A retrospective cohort study of patients receiving buprenorphine from one large urban clinic found that minority patients were much less likely than whites to be retained in treatment for at least 1 year. Finally, a study published in JAMA Pediatrics in 2017 found that non-Hispanic black and Hispanic youth were less likely to receive treatment with buprenorphine or naltrexone than were non-Hispanic white youth.

While the choice of medication should be determined by the severity and other characteristics of an individual’s opioid use disorder, a study of patients using Veterans Health Administration treatment services found that demographics were more often the determining factor. Minorities were much more likely to receive methadone than buprenorphine.

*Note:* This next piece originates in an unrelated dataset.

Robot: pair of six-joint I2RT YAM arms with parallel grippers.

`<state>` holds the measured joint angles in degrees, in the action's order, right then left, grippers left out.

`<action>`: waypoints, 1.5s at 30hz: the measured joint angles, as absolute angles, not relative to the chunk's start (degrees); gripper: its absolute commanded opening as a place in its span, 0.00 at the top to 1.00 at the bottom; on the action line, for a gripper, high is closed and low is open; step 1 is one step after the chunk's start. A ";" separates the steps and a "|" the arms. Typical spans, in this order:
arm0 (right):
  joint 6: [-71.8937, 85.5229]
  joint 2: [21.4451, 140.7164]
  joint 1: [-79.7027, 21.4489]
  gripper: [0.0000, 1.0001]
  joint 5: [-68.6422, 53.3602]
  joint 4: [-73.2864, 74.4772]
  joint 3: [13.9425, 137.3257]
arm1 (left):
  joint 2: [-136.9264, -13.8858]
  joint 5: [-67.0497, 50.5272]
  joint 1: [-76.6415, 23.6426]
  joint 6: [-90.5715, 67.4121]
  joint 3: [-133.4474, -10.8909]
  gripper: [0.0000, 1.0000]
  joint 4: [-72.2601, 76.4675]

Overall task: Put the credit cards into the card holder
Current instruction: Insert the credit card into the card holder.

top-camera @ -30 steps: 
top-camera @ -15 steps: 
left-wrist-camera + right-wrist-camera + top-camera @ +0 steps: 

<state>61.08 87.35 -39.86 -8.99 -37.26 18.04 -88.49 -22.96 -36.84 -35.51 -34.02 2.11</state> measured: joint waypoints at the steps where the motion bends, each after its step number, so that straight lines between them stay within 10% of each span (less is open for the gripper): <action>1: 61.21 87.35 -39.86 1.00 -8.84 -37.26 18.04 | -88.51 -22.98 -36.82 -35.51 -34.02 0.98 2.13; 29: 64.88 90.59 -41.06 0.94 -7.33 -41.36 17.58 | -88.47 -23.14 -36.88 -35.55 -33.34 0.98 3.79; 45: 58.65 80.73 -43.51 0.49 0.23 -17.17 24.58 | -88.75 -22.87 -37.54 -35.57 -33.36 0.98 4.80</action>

There are also care disparities related to gender: Women with opioid use disorder are less likely to access treatment and other services compared with men. The JAMA Pediatrics study discussed above found that females were less likely than males to be prescribed buprenorphine or naltrexone for their opioid use disorder. Pregnant women may be at a particular disadvantage, both because they may be hesitant to seek treatment due to fear of legal repercussions and because of provider discrimination. A study last Winter in the journal Substance Abuse found that providers of opioid agonist treatment in four Appalachian states often would not treat pregnant women. This is particularly troubling since buprenorphine and methadone have been shown to be safe for pregnant women.

Women also may not be receiving naloxone as often as men when they overdose. One 2016 study found that women who were overdosing from an opioid were almost three times less likely to receive naloxone from Emergency Medical Services (EMS) than men.

Even though whites and men continue to bear the heaviest brunt of opioid addiction, overdose deaths are rising at higher rates among certain minorities such as American Indians and African Americans, reflecting the ever-transforming nature of the opioid crisis. As we work to integrate addiction care into the wider healthcare system, it is important make sure that the same high standards of evidence-based addiction treatment and emergency services are available to all people with opioid use disorder, regardless of race, gender, or class. To ensure that quality healthcare is a right and not a privilege of certain groups, we must seek to address disparities that affect who is able to access care and the quality of care that is received. Promoting awareness of these disparities is the first step to finding solutions.